On peut télécharger librement l’intégralité du texte au format pdf en suivant ce lien.

 Le 30 janvier 1791, une association politique portant le nom de Société des Amis de la Constitution s’assemble pour la première fois dans le petit port normand de Honfleur, dix jours après avoir publiquement annoncé sa création à l’aide d’un prospectus. Six autres sociétés du même genre ont déjà vu le jour dans le département du Calvados en 1790 et six de plus, dont celle de Honfleur, sont fondées en 1791. Un total de douze créations, dont la moitié dans les six chefs-lieux de district existant dans ce département né du découpage de la Normandie en cinq entités territoriales distinctes, ne permet guère de distinguer le Calvados des autres départements français, tout au moins pour cette période. En revanche, si l’on prend en compte les années suivantes et surtout le temps fort de la politisation en 1793 et en l’an II, le département du Calvados se singularise au contraire par un faible développement de la sociabilité politique, à l’inverse par exemple de la Seine-Inférieure voisine.

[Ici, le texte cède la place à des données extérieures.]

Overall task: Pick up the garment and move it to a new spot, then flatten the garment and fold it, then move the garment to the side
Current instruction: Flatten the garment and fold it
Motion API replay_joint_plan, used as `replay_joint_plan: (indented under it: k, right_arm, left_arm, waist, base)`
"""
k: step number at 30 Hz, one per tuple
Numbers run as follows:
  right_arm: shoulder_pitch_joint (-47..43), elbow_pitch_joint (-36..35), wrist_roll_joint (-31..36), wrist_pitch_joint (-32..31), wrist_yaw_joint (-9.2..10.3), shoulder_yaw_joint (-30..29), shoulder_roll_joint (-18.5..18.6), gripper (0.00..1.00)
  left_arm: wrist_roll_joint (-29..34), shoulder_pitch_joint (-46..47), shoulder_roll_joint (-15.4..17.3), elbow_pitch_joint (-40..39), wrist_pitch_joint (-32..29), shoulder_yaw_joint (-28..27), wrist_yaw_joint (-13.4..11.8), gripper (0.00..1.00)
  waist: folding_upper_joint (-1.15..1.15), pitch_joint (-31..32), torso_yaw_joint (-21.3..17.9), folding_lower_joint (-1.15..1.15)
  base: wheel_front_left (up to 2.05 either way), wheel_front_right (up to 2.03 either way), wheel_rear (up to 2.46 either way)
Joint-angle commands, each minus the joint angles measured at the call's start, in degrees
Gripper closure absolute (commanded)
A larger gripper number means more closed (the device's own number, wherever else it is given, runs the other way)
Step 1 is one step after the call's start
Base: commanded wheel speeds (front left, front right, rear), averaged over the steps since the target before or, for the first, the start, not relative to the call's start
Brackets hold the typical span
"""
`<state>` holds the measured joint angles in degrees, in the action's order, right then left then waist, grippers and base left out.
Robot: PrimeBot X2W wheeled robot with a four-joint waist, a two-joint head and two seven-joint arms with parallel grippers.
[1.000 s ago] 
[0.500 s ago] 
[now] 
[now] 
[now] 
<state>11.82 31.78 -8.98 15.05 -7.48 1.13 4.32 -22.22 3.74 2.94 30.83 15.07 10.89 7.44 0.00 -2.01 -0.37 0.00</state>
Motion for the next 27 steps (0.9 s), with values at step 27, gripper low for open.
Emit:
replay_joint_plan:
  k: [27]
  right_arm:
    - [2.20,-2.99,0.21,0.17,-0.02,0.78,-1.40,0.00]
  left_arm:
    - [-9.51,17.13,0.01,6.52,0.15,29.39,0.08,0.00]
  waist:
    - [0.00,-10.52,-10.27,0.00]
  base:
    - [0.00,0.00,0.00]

En effet, sur les 903 communes du Calvados, seules 50 ont eu une société populaire, à un moment ou un autre de la Révolution française, et pour une durée plus ou moins longue, soit environ 6 % d’entre elles. Dans l’absolu, une part si faible, nettement moins d’une commune sur dix, serait de nature à décourager le chercheur d’enquêter plus avant et de l’inciter à préférer fixer son attention sur des espaces qui se sont révélés plus propices à la sociabilité politique révolutionnaire. Or, il me semble qu’une autre approche peut être suivie, dans la mesure où ces chiffres rendent d’autant plus fondamental le rôle des sociétés précocement créées, comme celle de Honfleur, a fortiori en raison de sa durée d’existence puisque cette société ne disparaît qu’en pluviôse an III (février 1795) et aura donc vécu pendant quatre années. Dès lors, plutôt que de privilégier les départements où a été mis en place un dense quadrillage de l’espace par les sociétés politiques, comme cela a souvent été le cas dans diverses enquêtes menées au cours des dernières décennies du XXe siècle, il m’a paru stimulant, avec le cas particulier de Honfleur, de porter les regards sur une seule commune de ce département du Calvados plus rétif à la diffusion de la sociabilité dite « jacobine » et surtout connu pour son ralliement à la rébellion « fédéraliste » dans l’été 1793.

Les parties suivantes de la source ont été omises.